=== DATA EXCERPT ===
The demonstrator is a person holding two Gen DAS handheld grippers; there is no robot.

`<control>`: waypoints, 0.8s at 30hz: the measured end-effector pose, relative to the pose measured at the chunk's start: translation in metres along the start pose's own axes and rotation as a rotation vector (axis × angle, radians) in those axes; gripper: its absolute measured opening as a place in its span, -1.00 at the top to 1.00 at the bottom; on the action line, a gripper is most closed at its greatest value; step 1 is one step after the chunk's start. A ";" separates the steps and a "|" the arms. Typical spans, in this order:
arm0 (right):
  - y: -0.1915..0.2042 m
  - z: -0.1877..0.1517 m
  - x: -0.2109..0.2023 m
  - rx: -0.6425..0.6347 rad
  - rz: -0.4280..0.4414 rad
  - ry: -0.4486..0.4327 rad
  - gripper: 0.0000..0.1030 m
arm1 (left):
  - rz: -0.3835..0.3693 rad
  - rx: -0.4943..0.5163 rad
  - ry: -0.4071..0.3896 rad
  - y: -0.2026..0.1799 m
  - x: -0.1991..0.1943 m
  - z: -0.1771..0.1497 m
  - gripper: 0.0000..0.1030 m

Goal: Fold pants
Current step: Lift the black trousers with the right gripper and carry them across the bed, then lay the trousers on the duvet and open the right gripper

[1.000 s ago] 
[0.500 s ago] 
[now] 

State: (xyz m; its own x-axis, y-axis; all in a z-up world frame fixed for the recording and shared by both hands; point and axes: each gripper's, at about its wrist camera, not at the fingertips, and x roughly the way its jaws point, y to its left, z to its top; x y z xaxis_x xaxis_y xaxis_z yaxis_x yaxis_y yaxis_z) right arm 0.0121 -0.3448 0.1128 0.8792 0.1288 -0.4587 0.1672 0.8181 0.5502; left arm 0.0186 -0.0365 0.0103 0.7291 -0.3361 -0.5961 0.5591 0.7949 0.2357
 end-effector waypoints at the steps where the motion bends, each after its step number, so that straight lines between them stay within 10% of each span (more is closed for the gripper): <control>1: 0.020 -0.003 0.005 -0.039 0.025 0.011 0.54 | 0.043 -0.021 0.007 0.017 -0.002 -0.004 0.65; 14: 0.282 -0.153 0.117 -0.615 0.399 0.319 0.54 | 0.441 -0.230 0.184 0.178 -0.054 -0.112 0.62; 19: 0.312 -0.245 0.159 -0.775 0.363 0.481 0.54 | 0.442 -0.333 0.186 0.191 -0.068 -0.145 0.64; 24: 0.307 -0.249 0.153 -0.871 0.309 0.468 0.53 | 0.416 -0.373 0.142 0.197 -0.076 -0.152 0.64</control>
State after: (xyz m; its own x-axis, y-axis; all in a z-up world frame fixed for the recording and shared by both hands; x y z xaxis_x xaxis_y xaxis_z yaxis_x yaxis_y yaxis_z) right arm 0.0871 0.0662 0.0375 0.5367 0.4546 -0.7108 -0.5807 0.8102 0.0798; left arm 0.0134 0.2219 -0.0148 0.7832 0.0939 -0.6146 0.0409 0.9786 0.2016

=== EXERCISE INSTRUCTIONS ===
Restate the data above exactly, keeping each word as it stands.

=== WORKED SOLUTION ===
The demonstrator is a person holding two Gen DAS handheld grippers; there is no robot.

`<control>`: waypoints, 0.8s at 30hz: the measured end-effector pose, relative to the pose measured at the chunk's start: translation in metres along the start pose's own axes and rotation as a rotation vector (axis × angle, radians) in those axes; gripper: its absolute measured opening as a place in its span, -1.00 at the top to 1.00 at the bottom; on the action line, a gripper is most closed at its greatest value; step 1 is one step after the chunk's start. A ";" separates the steps and a "|" the arms. Typical spans, in this order:
arm0 (right):
  - y: -0.1915..0.2042 m
  - z: -0.1877..0.1517 m
  - x: -0.2109..0.2023 m
  - rx: -0.6425..0.6347 rad
  - rz: -0.4280..0.4414 rad
  - ry: -0.4486..0.4327 rad
  - gripper: 0.0000..0.1030 m
arm1 (left):
  - rz: -0.3835..0.3693 rad
  - rx: -0.4943..0.5163 rad
  - ry: -0.4071..0.3896 rad
  - y: -0.2026..0.1799 m
  - x: -0.1991..0.1943 m
  - z: -0.1771..0.1497 m
  - gripper: 0.0000..0.1030 m

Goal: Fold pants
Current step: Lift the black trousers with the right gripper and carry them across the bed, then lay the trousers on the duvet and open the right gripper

[1.000 s ago] 
[0.500 s ago] 
[now] 

State: (xyz m; its own x-axis, y-axis; all in a z-up world frame fixed for the recording and shared by both hands; point and axes: each gripper's, at about its wrist camera, not at the fingertips, and x roughly the way its jaws point, y to its left, z to its top; x y z xaxis_x xaxis_y xaxis_z yaxis_x yaxis_y yaxis_z) right arm 0.0121 -0.3448 0.1128 0.8792 0.1288 -0.4587 0.1672 0.8181 0.5502; left arm 0.0186 -0.0365 0.0103 0.7291 -0.3361 -0.5961 0.5591 0.7949 0.2357
 end-effector waypoints at the steps where the motion bends, each after its step number, so that straight lines between them stay within 10% of each span (more is closed for the gripper): <control>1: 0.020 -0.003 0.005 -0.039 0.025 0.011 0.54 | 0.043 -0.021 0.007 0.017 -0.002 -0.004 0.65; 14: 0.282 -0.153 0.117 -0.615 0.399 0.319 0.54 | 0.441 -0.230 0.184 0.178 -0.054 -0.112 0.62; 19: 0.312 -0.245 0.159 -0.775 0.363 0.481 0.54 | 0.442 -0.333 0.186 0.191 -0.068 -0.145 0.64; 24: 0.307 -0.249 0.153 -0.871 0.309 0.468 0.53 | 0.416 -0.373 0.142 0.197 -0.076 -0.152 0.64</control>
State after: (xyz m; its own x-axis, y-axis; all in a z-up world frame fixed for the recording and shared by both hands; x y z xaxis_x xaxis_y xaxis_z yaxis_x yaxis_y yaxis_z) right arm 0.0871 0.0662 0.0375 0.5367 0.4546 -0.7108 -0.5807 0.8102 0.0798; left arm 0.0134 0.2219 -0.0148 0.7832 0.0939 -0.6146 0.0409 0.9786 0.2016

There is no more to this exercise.